I'm using Zabbix 3.2; I've configured mail alert Action for all triggers. My question is, Say trigger(A) alerts (Problem event) on escalation and returns to normal (Ok event alert) after few mintues. I need to stop the alert if same 'A' Trigger happened in next few mintues. How can it be possible? I've tried with this documentation; https://www.zabbix.com/documentation/3.2/manual/config/notifications/action/escalations


Solution

  • The question seems to be about preventing trigger flapping. In general, three methods are suggested:

    • use trigger functions - for example, instead of last() use avg(15m) - then the alerting will happen only after the average value for 15 minutes has exceeded the threshold. Other useful trigger functions might be min() and max()
    • use hysteresis - this makes trigger fire at one threshold but resolve on another. Before Zabbix 3.2 that was done in the trigger expression; since Zabbix 3.2 there is a separate "recovery" field
    • use action escalations that do nothing at first, and only send an alert when the problem has been there for some period of time - for example, sending out the alert on the second or third step

    All three methods achieve a similar outcome, but the key differences are:

    • the first method - trigger functions - makes the trigger fire later, but reduces the number of events (the times trigger fires)
    • the second method - hysteresis - makes the trigger fire at the same time as the "flappy" trigger, but delays the recovery event. It also reduces the number of events (the times trigger fires)
    • the third method - delayed escalation steps - does not affect the trigger at all, it can keep on flapping. It will only alert if the problem is there for a longer time, though.

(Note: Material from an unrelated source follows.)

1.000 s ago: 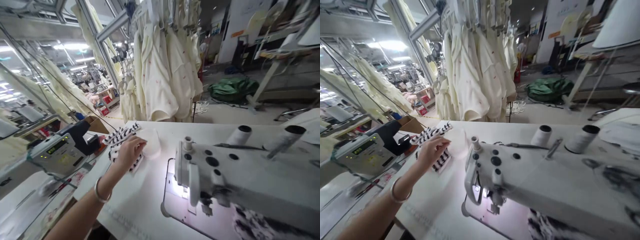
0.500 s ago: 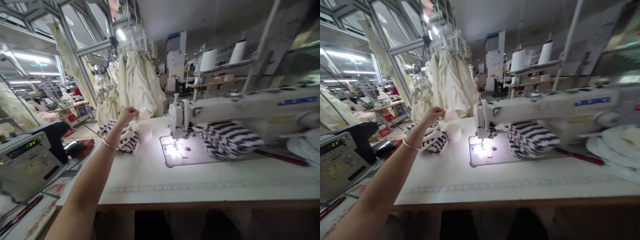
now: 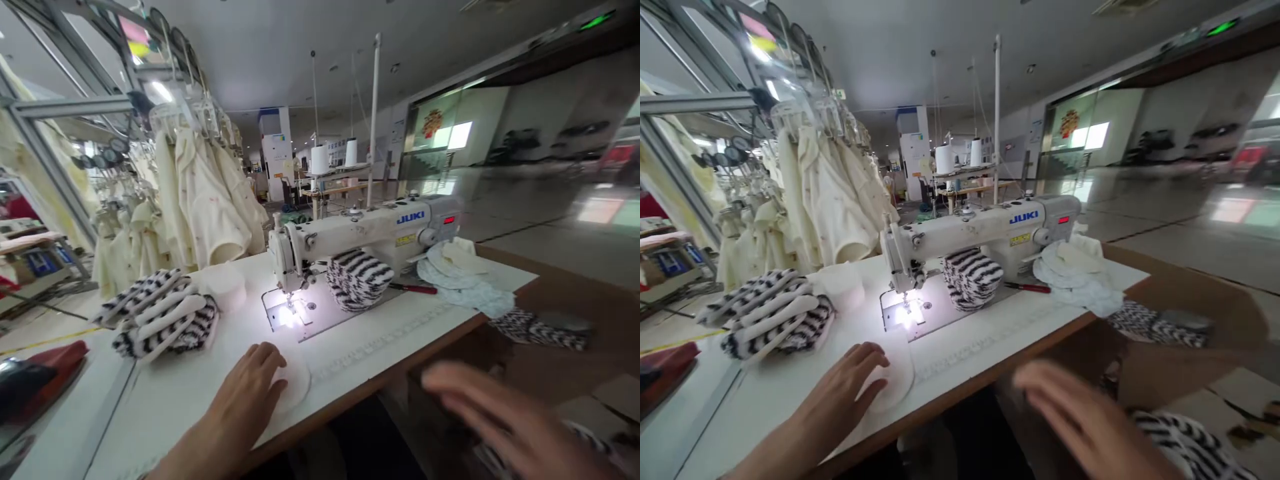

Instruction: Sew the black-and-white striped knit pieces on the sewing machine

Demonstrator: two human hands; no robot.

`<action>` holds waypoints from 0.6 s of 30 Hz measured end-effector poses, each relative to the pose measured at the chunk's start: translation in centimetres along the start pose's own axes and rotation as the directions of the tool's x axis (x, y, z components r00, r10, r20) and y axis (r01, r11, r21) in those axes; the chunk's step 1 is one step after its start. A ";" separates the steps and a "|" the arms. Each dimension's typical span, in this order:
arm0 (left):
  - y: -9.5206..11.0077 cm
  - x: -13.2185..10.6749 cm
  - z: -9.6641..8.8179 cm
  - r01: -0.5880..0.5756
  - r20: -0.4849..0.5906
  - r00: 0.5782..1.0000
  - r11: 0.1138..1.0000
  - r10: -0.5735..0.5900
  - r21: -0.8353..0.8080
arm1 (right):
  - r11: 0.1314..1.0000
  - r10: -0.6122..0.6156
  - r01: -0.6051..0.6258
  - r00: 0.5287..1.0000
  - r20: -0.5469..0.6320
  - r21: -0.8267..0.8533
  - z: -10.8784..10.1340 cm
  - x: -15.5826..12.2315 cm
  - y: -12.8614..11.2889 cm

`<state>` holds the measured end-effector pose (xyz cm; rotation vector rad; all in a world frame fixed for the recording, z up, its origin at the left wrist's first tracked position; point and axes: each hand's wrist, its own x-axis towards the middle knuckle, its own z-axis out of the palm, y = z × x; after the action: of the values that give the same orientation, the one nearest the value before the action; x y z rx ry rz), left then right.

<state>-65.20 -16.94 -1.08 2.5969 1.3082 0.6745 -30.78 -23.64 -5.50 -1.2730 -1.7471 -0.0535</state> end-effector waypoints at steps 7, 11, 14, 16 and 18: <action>-3.1 -0.8 1.8 -0.278 0.065 0.961 0.940 0.270 0.199 | 0.973 -0.230 0.232 0.960 0.158 0.003 1.0 16.8 4.0; -3.1 0.6 3.8 -0.326 0.068 0.945 0.924 0.319 0.198 | 0.964 -0.263 0.264 0.937 0.229 0.026 3.1 17.8 6.3; -1.2 2.4 3.6 -0.193 0.091 0.977 0.981 0.191 0.021 | 0.967 -0.248 0.255 0.956 0.157 -0.022 3.0 18.8 6.4; 0.8 3.7 2.6 -0.015 0.105 0.994 0.971 0.040 -0.237 | 0.966 -0.246 0.249 0.968 0.047 -0.074 2.3 20.1 5.0; 2.9 4.9 1.4 0.209 0.203 0.974 0.763 -0.104 -0.612 | 0.953 -0.287 0.282 0.957 -0.035 -0.111 1.5 20.9 2.4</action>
<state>-59.90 -14.76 0.24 1.9250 1.0041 0.7076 -30.30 -6.69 7.11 -1.0737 -1.8923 -0.3453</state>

    Hysteresis will usually alert when a trigger would have flapped; delayed escalation steps will ignore short-lived problems.

    Complexity-wise, I'd usually go with the first method - it is the easiest to configure, the hardest to misconfigure and the easiest to understand. I'd go with one of the two other methods if I specifically needed the way they make events/alerts behave - those methods have a bit higher potential to be misconfigured or misunderstood.

    Note that the item key reference in the comment is wrong - host is separated from key with colon, full key name is missing and the parameter is wrong. See the agent key page in the manual for correct key syntax.